EXERCISE -
Repeat only the stretch of lines below that runs from the line with "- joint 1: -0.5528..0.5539" through the line with "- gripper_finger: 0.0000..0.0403", unaltered.
####
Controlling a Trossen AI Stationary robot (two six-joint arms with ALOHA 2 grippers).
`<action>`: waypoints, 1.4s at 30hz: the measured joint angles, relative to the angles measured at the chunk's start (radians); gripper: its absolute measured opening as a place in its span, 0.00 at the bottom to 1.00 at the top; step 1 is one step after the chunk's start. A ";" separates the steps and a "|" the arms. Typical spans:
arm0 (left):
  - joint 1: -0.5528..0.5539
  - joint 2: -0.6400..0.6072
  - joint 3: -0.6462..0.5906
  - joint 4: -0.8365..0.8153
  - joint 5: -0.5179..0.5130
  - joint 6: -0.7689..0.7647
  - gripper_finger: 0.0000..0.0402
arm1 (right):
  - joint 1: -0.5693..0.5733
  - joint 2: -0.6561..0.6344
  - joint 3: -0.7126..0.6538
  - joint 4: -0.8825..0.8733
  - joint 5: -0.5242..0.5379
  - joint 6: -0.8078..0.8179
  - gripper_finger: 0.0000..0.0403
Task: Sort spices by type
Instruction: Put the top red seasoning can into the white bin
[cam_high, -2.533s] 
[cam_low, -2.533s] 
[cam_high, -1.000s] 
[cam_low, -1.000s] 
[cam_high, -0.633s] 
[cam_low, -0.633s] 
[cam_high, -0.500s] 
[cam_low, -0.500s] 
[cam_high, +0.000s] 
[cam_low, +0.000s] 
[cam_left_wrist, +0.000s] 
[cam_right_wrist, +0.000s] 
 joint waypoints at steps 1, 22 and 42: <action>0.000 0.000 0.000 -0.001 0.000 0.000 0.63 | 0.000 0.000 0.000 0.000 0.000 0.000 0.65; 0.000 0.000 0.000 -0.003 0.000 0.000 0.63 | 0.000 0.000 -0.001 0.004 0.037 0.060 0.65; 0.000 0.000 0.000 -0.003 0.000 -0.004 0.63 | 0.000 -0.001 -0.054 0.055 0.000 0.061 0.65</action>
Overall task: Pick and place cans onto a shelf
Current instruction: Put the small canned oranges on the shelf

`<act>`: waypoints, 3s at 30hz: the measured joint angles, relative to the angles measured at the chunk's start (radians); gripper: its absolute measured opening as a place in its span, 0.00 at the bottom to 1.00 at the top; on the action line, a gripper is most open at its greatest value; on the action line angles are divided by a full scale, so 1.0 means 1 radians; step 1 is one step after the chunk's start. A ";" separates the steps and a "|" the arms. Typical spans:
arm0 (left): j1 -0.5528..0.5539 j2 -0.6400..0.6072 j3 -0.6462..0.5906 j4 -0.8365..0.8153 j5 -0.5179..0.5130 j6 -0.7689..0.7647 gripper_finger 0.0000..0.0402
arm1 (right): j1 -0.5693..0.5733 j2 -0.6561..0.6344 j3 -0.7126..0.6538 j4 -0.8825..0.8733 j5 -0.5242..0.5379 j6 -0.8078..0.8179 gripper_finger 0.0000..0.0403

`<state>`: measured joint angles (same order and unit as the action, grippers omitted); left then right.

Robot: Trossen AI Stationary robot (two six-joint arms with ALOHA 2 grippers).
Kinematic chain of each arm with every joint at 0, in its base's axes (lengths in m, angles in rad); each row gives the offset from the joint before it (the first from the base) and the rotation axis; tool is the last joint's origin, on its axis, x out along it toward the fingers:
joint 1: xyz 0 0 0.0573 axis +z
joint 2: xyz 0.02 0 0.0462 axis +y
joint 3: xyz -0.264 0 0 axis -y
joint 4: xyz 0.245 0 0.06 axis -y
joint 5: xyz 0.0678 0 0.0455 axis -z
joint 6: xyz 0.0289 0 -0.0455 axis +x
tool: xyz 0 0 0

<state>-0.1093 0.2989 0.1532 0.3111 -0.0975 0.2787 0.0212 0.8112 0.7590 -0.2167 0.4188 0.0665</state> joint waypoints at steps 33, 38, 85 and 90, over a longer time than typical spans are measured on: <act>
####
TASK SOLUTION -
  - joint 1: -0.5528..0.5539
  - joint 2: -0.6400..0.6072
  - joint 3: -0.6462..0.5906
  - joint 4: -0.8365..0.8153
  - joint 5: -0.5179..0.5130
  - joint 6: -0.7689..0.7647
  - gripper_finger: 0.0000..0.0402
arm1 (right):
  - joint 1: -0.5693..0.5733
  - joint 2: -0.6561..0.6344
  - joint 3: -0.7126..0.6538
  - joint 4: -0.8825..0.8733
  - joint 5: -0.5242..0.5379
  - joint 6: -0.8078..0.8179
  - gripper_finger: 0.0000..0.0403

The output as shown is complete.